== WHAT IS NEEDED ==
Of all the lines in the material, count those containing the string "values" and write only the resulting number.

== DATA SHOWN ==
....................
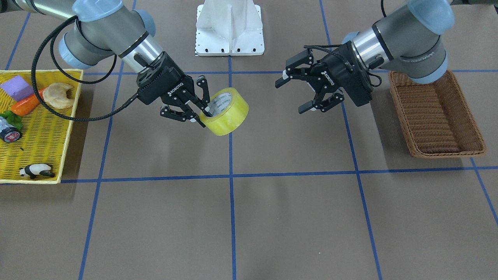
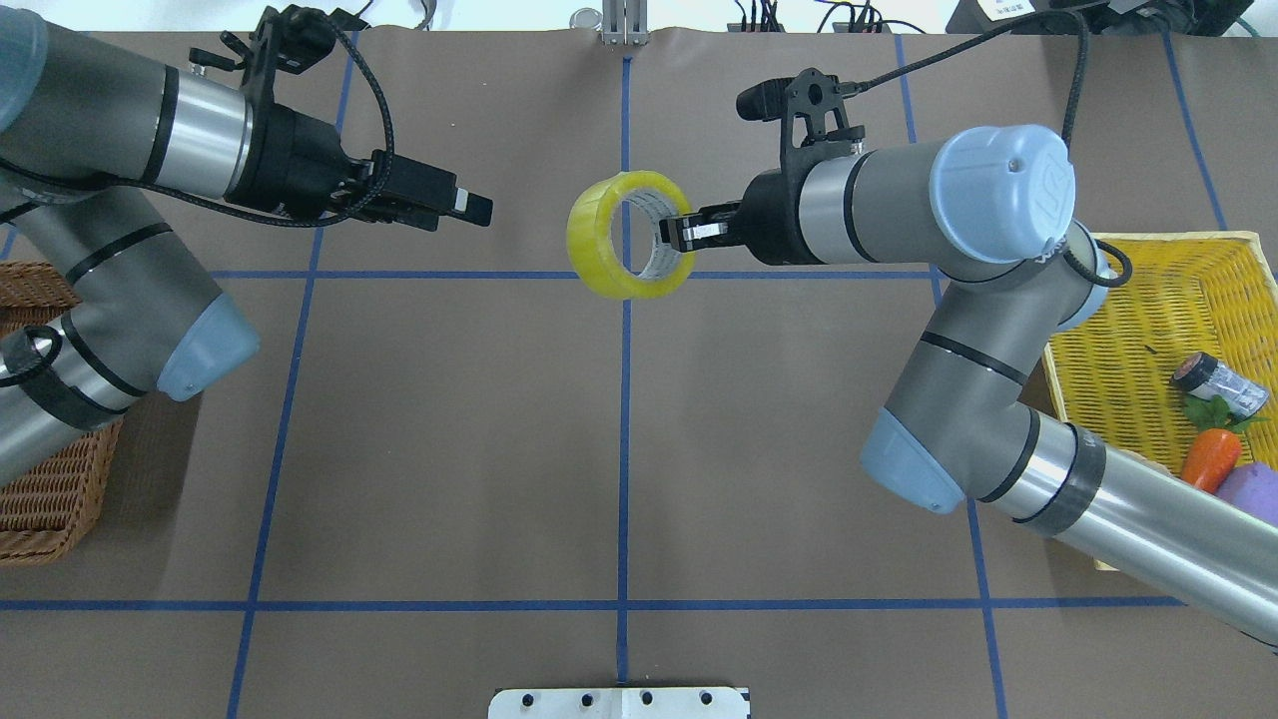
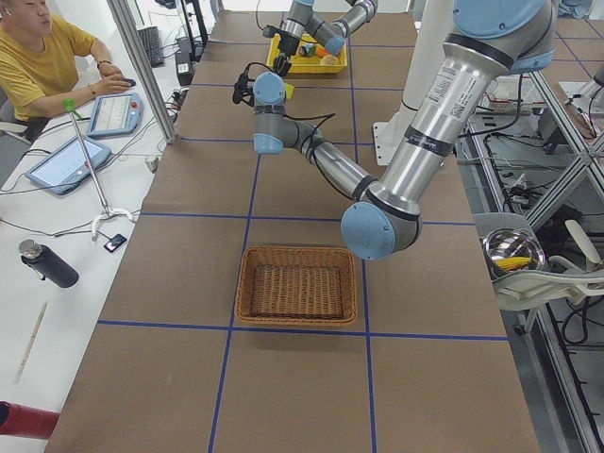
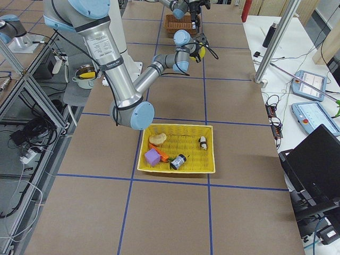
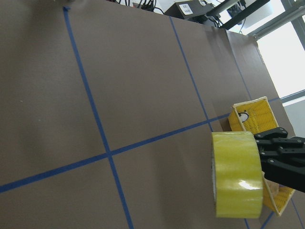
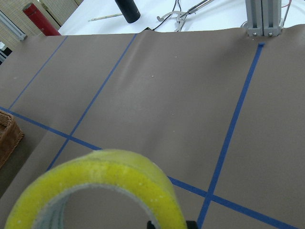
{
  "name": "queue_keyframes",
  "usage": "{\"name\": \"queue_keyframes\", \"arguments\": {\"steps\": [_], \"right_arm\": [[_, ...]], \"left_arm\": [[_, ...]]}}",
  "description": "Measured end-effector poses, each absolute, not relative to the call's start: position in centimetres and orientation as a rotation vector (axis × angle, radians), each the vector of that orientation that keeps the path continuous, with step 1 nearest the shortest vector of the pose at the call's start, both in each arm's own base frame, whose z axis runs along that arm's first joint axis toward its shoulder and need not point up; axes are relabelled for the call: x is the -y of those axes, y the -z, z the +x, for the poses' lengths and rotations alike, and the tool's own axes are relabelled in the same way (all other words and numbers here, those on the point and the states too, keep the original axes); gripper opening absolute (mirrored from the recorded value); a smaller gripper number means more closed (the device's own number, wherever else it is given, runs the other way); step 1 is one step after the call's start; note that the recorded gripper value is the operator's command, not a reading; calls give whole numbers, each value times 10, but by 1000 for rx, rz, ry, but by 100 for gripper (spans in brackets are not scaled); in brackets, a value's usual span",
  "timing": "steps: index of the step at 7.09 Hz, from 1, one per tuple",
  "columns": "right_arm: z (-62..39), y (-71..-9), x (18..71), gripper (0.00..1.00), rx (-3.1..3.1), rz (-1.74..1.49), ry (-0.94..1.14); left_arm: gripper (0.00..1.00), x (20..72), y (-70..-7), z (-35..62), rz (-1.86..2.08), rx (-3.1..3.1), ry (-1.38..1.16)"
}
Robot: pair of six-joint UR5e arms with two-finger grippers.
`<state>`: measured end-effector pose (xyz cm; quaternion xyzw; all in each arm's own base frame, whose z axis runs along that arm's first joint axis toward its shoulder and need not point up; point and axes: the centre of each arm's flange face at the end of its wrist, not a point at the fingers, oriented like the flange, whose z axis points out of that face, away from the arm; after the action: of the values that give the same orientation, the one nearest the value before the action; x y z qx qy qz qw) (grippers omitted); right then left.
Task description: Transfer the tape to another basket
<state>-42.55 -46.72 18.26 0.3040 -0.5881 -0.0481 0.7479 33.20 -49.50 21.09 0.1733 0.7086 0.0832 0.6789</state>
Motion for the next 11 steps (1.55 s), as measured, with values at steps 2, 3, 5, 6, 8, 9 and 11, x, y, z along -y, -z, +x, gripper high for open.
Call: {"name": "queue_keyframes", "arguments": {"steps": [2, 3, 5, 6, 8, 9, 11], "right_arm": [[-446, -169, 454, 0, 1291, 691, 75], [-454, -167, 448, 0, 1287, 698, 67], [-464, -166, 439, 0, 1286, 704, 64], [-467, -165, 436, 0, 1292, 704, 67], [-470, -161, 430, 0, 1305, 699, 71], [-471, -160, 427, 0, 1309, 697, 73], [-472, -159, 426, 48, 1313, 697, 74]], "left_arm": [[100, 486, -206, 344, 379, -1619, -172], [100, 481, -204, 354, 395, -1628, -150], [100, 475, -201, 370, 427, -1635, -114], [100, 474, -200, 373, 432, -1635, -109], [99, 473, -199, 374, 434, -1636, -106], [99, 474, -199, 374, 434, -1635, -106], [38, 474, -200, 375, 434, -1635, -105]]}}
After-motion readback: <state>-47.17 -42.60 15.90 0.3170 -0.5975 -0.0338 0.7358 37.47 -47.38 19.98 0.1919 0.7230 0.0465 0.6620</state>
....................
== EXERCISE RESPONSE ==
2